Comment 8 Dmitry Titov 2009-11-18 10:36:48 PST
Thanks guys!

I think we should have a way to remove tasks from the 'post to main thread' queue when Document is destroyed or earlier, since even if we have thread-safe ref it's unclear if it makes sense to run a task on a document that is only alive because it still have refcount > 0. I think this worked before w/o many problems because in practice there are always other 'tasks' that has to be also delivered via main thread's run loop before Document will be destroyed so there is some serialization of work. It is not a guarantee though so I agree this could use more thought.

I can see 2 issues here:
1. Recent surge in test flakiness caused by me adding a RefPtr - the attached patch reverts this back to state as existed before http://trac.webkit.org/changeset/50919. If others think this is an ok intermediate solution, we could land the patch, with suggested modifications. Alternatively I could simply revert r50919.

2. postTaskToMainThread design that has to be redone. I'll be glad to give it a try and iterate on something that could be better. It could take a few days though.
Comment 9 Darin Adler 2009-11-18 10:39:19 PST
For simplicity, I am calling it "document", rather than "script execution context".

(In reply to comment #7)
> The original idea was that tasks could only be sent via this mechanism when
> there was activity in a worker. So, worker messaging proxy kept the document
> alive.

That would be fine as long as the task doesn't get passed a reference to the document. The issue is really that the task passes a reference to the document, but can't guarantee that reference is good. If the task has its own pointer to the document, there is no problem.
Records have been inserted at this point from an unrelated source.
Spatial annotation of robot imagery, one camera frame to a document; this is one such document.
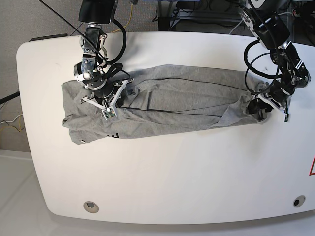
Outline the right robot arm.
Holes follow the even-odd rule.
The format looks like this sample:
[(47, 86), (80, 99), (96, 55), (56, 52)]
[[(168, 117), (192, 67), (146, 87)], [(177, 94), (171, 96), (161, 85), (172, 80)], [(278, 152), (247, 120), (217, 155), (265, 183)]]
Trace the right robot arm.
[[(92, 93), (83, 96), (81, 101), (98, 107), (105, 119), (117, 115), (121, 93), (127, 84), (133, 81), (118, 62), (126, 49), (127, 35), (124, 27), (114, 18), (117, 4), (116, 0), (84, 0), (79, 12), (79, 21), (87, 26), (80, 38), (82, 61), (74, 66), (74, 76)], [(123, 34), (122, 47), (113, 60), (107, 57), (107, 50), (104, 47), (107, 34), (102, 30), (103, 25), (111, 23)], [(113, 77), (119, 72), (125, 73), (126, 78), (113, 81)]]

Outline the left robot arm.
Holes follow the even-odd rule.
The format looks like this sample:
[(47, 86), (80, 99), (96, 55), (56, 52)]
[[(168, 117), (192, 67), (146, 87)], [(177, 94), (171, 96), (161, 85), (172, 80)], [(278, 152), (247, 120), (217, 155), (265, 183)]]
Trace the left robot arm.
[[(304, 88), (311, 81), (304, 62), (289, 39), (290, 31), (277, 13), (283, 4), (283, 0), (247, 0), (239, 7), (243, 22), (256, 37), (244, 51), (246, 71), (271, 80), (271, 83), (256, 88), (247, 87), (252, 95), (247, 112), (258, 121), (266, 119), (266, 114), (273, 109), (283, 113), (284, 120), (288, 121), (291, 96), (297, 88)], [(268, 50), (267, 54), (277, 66), (274, 75), (258, 71), (248, 61), (248, 52), (256, 44)]]

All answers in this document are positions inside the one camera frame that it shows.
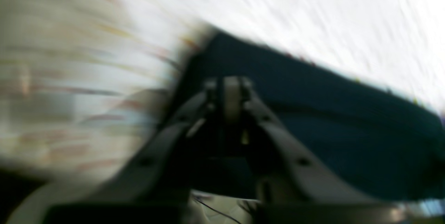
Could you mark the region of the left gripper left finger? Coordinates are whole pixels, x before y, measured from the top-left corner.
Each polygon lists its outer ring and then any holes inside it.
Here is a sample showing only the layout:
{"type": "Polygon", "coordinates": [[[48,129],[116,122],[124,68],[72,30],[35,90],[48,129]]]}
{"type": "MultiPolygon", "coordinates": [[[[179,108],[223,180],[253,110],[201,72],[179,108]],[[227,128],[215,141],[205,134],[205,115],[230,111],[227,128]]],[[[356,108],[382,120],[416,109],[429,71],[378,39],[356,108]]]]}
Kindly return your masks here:
{"type": "Polygon", "coordinates": [[[211,78],[124,168],[91,195],[56,205],[44,224],[188,224],[201,163],[225,154],[224,81],[211,78]]]}

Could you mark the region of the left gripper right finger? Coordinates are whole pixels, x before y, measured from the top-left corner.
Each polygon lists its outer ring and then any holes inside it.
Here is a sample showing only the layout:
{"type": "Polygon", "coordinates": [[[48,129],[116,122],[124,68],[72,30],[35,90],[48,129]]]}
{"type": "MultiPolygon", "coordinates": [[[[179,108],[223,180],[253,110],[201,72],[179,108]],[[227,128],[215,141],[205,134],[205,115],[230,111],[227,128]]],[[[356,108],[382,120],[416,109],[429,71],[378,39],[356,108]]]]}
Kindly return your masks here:
{"type": "Polygon", "coordinates": [[[371,197],[340,179],[294,137],[254,91],[251,81],[224,79],[224,119],[257,175],[252,224],[402,224],[398,204],[371,197]]]}
> It seems that the mechanism has been generalized since then - I'm not sure if
> the guarantee still holds in practice, but it's certainly possible to abuse
> postTaskToMainThread in a way that makes it void.

The only benefit this seems to provide is callOnMainThread plus a delete call. There's no additional service provided here.
Comment 10 Alexey Proskuryakov 2009-11-18 11:06:51 PST
> That would be fine as long as the task doesn't get passed a reference to the
> document.

A document cannot go away while there are (dedicated?) workers present, or any communication pending with them.
Comment 11 Dmitry Titov 2009-11-18 12:13:49 PST
Created attachment 43444 [details]
Revert r50919 that has caused the regression.

The easiest way to deal with recent regression seems to revert the recent change.

Created bug 31633 for 'dangling Document pointer' issue discussed here.
Comment 12 Eric Seidel (no email) 2009-11-18 12:16:39 PST
Comment on attachment 43444 [details]
Revert r50919 that has caused the regression.

If this is just a revert rs=me.

I also think we'll need separate patches to add the ASSERTs to TreeShared and possibly RefCounted.

Shared workers might still be the underlying cause of bug 30835, which started sometime before r50171, possibly due to another shared worker change.
Comment 13 Oliver Hunt 2009-11-18 12:27:30 PST
(In reply to comment #12)
> (From update of attachment 43444 [details])
> If this is just a revert rs=me.
> 
> I also think we'll need separate patches to add the ASSERTs to TreeShared and
> possibly RefCounted.
> 
> Shared workers might still be the underlying cause of bug 30835, which started
> sometime before r50171, possibly due to another shared worker change.

What assertion can we do with RefCounted?  RefCounted can (and is) legitimately used on non-main threads, maybe refcounted would be expected to maintain a record of what thread it expects to be used on?
Comment 14 Eric Seidel (no email) 2009-11-18 12:31:31 PST
(In reply to comment #13)
> What assertion can we do with RefCounted?  RefCounted can (and is) legitimately
> used on non-main threads, maybe refcounted would be expected to maintain a
> record of what thread it expects to be used on?

Yes.  See comment 5.
Comment 15 Dmitry Titov 2009-11-18 12:44:36 PST
Landed: http://trac.webkit.org/changeset/51127

Created bug 31637 and bug 31639 to add asserts in TreeShared and RefCounted.